Quiero imaginar bajo qué rasgos nuevos el despotismo podría darse a conocer en el mundo; veo una multitud innumerable de hombres iguales y semejantes, que giran sin cesar sobre sí mismos para procurarse placeres ruines y vulgares, con los que llenan su alma.

Retirado cada uno aparte, vive como extraño al destino de todos los demás, y sus hijos y sus amigos particulares forman para él toda la especie humana: se halla al lado de sus conciudadanos, pero no los ve; los toca y no los siente; no existe sino en sí mismo y para él solo, y si bien le queda una familia, puede decirse que no tiene patria.

Sobre éstos se eleva un poder inmenso y tutelar que se encarga sólo de asegurar sus goces y vigilar su suerte. Absoluto, minucioso, regular, advertido y benigno, se asemejaría al poder paterno, si como él tuviese por objeto preparar a los hombres para la edad viril; pero, al contrario, no trata sino de fijarlos irrevocablemente en la infancia y quiere que los ciudadanos gocen, con tal de que no piensen sino en gozar. Trabaja en su felicidad, mas pretende ser el único agente y el único árbitro de ella; provee a su seguridad y a sus necesidades, facilita sus placeres, conduce sus principales negocios, dirige su industria, arregla sus sucesiones, divide sus herencias y se lamenta de no poder evitarles el trabajo de pensar y la pena de vivir.
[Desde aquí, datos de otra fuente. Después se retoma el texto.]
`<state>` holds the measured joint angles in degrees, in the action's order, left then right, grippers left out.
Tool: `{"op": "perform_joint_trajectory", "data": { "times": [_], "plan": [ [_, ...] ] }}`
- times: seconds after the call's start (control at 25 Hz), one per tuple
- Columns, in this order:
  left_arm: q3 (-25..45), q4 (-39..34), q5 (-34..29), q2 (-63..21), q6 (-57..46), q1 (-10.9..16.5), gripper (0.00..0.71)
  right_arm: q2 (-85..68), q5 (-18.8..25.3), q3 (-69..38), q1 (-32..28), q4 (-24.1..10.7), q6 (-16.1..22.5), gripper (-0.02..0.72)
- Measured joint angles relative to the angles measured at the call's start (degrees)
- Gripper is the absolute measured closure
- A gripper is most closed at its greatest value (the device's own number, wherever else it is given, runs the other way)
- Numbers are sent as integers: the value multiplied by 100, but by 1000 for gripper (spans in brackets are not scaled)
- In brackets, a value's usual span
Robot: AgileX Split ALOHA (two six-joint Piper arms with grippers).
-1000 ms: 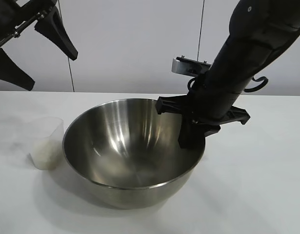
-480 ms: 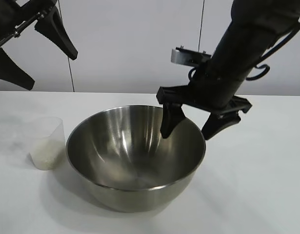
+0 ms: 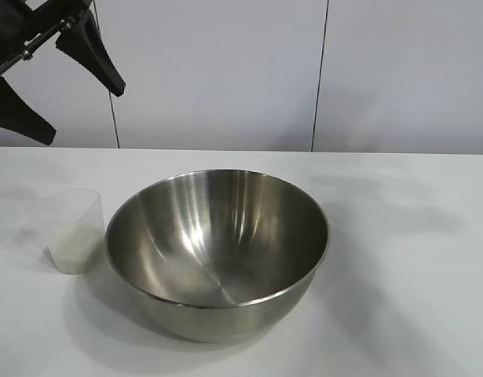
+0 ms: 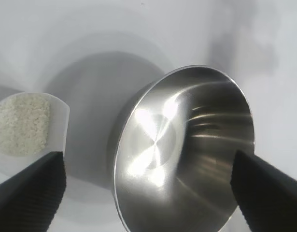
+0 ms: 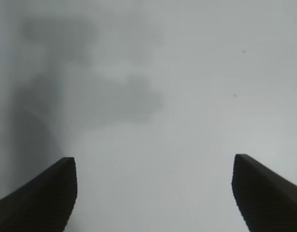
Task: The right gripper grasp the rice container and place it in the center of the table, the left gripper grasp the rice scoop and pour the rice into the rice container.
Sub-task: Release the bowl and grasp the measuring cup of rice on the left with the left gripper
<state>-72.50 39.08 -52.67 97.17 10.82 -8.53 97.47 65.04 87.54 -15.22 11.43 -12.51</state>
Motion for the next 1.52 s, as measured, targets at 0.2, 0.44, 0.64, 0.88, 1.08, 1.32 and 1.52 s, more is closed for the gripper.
{"op": "perform_joint_trajectory", "data": {
  "times": [0.2, 0.44, 0.64, 0.88, 1.08, 1.32, 1.52],
  "plan": [
    [0, 5, 0, 0, 0, 0, 41, -425, 417, -6, -87, 619, -269, 127],
    [0, 5, 0, 0, 0, 0, 41, -1735, 432, -129, -87, 1342, -473, 135],
    [0, 5, 0, 0, 0, 0, 41, -3434, -281, -1179, 201, 1412, -592, 135],
    [0, 5, 0, 0, 0, 0, 41, -5747, -939, -2951, 650, 698, -393, 136],
    [0, 5, 0, 0, 0, 0, 41, -7723, -1307, -4155, 733, 78, 129, 136],
    [0, 5, 0, 0, 0, 0, 41, -9381, -593, -5131, 733, -577, 454, 136],
    [0, 5, 0, 0, 0, 0, 41, -9850, -5, -5584, 733, -823, 644, 136]
  ]
}}
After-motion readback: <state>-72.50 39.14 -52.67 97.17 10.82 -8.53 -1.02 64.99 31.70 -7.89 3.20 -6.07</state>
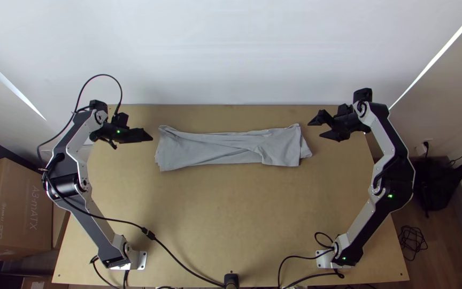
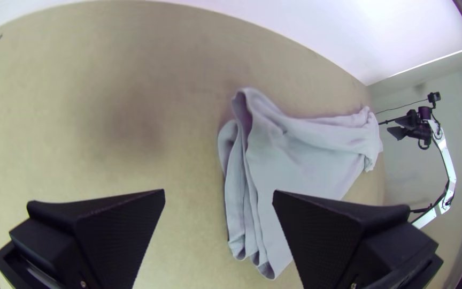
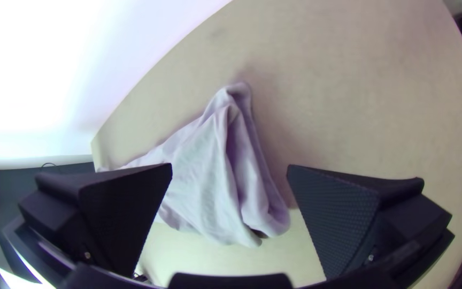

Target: Fold the t-shirt

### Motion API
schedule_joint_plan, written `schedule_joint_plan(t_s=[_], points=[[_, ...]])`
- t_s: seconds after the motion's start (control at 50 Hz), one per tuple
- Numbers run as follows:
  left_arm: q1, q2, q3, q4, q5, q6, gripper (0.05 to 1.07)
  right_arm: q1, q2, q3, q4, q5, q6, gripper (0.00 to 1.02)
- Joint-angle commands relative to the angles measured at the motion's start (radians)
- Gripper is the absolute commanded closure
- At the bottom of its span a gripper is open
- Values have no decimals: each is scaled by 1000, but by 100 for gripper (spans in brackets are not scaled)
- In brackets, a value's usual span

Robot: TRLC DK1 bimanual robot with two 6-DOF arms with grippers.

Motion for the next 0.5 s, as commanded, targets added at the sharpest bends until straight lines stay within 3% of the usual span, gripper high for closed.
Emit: schedule_joint_plan(t_s=[0.0,0.08,0.18,0.48], points=[[3,-43,-99,42,24,11,10,-4,-52,-84,24,-50,32,3],[1,-54,-144,93,31,2,10,-5,-85,-129,48,-119,44,3],[-2,-69,-205,199,31,-18,10,-5,-122,-164,68,-153,53,3],[-78,-38,-230,266,29,-89,10,-4,-164,-201,73,-159,69,3]])
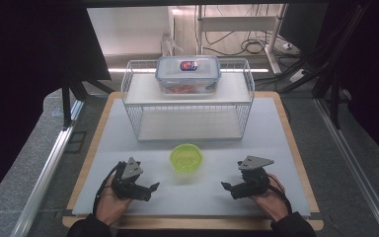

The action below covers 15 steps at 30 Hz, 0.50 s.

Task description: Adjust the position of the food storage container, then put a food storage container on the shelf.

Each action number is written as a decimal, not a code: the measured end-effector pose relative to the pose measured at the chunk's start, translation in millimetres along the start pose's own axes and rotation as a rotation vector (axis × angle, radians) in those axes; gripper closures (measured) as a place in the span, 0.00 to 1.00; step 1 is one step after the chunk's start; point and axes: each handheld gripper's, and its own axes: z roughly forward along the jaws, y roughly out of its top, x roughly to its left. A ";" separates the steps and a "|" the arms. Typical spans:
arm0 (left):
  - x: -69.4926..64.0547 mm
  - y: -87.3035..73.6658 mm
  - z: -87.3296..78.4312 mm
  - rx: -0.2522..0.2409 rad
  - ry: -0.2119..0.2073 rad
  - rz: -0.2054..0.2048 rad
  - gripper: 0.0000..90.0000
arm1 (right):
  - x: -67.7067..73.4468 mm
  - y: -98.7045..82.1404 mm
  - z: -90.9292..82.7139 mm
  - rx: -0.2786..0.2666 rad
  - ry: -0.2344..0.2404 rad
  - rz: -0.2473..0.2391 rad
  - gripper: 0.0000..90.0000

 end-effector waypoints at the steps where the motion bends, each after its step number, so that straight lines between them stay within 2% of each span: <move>1: 0.2 -0.1 -0.2 -0.006 0.000 0.003 0.02 | -0.4 0.1 -0.1 -0.002 -0.001 -0.001 0.05; 4: 0.7 -1.0 0.2 -0.015 -0.001 0.000 0.01 | -1.3 0.6 0.5 0.001 -0.002 -0.004 0.05; 9: 0.4 -2.2 1.7 -0.007 -0.004 -0.008 0.02 | -3.0 2.2 2.9 0.007 0.025 0.019 0.05; 12: -0.4 -1.7 2.1 -0.002 -0.003 0.008 0.02 | -3.6 4.7 4.8 0.018 0.046 0.041 0.05; 13: -1.3 -1.6 2.2 -0.002 0.004 0.015 0.02 | -4.4 7.2 6.9 0.015 0.057 0.065 0.04; 15: -1.7 -1.7 2.4 -0.002 0.003 0.013 0.02 | -5.5 10.3 8.9 0.006 0.057 0.081 0.02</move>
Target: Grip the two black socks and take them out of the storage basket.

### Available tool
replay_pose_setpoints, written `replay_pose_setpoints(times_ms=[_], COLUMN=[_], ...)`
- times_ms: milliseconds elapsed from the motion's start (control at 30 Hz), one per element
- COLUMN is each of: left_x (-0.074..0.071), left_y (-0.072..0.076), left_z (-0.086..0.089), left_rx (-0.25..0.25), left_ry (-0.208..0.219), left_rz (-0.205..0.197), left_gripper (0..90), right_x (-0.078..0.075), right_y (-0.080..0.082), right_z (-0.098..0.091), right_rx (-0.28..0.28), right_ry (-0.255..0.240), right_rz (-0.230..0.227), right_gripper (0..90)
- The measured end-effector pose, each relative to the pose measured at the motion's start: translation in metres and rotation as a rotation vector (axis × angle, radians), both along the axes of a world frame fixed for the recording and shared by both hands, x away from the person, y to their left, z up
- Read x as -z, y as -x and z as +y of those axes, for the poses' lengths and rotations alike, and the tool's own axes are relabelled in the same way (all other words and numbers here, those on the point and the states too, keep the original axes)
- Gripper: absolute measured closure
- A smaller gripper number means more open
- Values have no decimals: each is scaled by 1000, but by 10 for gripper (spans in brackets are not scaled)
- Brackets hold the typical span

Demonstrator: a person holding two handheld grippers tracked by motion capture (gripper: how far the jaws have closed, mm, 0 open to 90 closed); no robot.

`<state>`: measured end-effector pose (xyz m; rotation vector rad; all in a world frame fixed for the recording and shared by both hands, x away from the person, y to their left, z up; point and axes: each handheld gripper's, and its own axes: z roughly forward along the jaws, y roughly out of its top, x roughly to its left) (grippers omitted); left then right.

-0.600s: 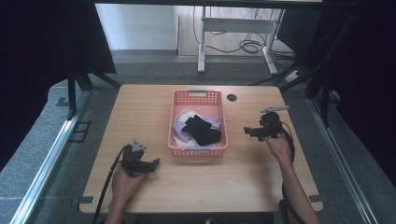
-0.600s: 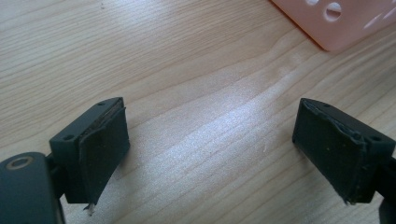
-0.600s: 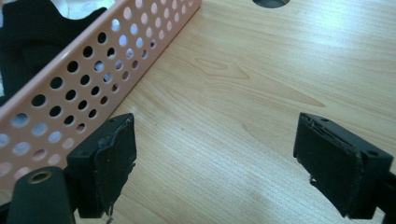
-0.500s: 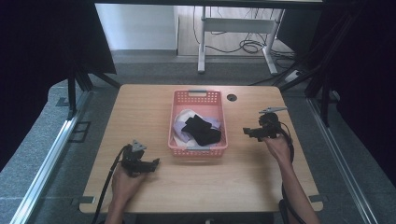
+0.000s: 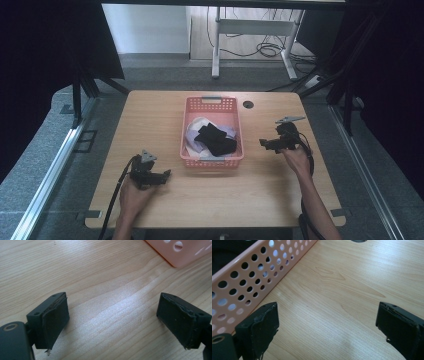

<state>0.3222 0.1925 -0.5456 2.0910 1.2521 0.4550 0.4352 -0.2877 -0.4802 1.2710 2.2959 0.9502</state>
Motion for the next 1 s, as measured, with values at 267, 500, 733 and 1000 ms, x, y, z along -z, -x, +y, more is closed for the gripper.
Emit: replay_pose_setpoints(times_ms=[267,500,733,1000], left_x=[0,0,0,0], left_y=[0,0,0,0], left_z=[0,0,0,0], left_rx=[0,0,0,0], left_ry=[0,-1,-1,-1], left_rz=[0,2,2,0], left_gripper=[104,104,104,105], right_x=[-5,-12,-18,-25], right_y=[2,2,1,-1], right_z=[4,7,14,25], right_rx=[-34,-46,-72,-111], right_ry=[10,-13,-30,-18], right_rz=[-11,-16,-11,-13], right_gripper=[26,15,5,0])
Recupero aquí esta parte del legado tocquevilleano[5] para reflexionar sobre los desarrollos no democráticos de la política contemporánea. Unos que abarcan no sólo aquellas zonas del mundo gobernadas por regímenes claramente despóticos, sino también tendencias en curso dentro de las repúblicas pluralistas y sus sociedades abiertas. Donde algunas de las previsiones de Tocqueville se han vuelto realidad: la expansión de la democracia –en tanto forma de gobierno basada en el sufragio extendido y la participación pública activa– coincide con la tendencia al incremento de poderes hipercentralizados de todos los gobiernos, en una época donde el individualismo posesivo, la apatía cívica y la mediocridad intelectual hacen mella en el seno de democracias aparentemente consolidadas.

Tocqueville en Wuhan fotomontaje de Armando S. Armenta | Rialta
Tocqueville en Wuhan, fotomontaje de Armando S. Armenta (2020), sobre el retrato de Théodore Chassériau (1850).

Releer este pasaje estremece a quienes vivimos hoy la mezcla de encierro, endurecimiento e incertidumbre que caracterizan el actuar –y mutación– de buena parte de los órdenes políticos del orbe,[6] tras un siglo XX en el que las tres rutas de desarrollo político posdemocrático previstas por Tocqueville –la anarquía, el despotismo y el progresismo– adoptaron la forma de sangrientas guerras civiles, autoritarismos variopintos y reformismos diversos.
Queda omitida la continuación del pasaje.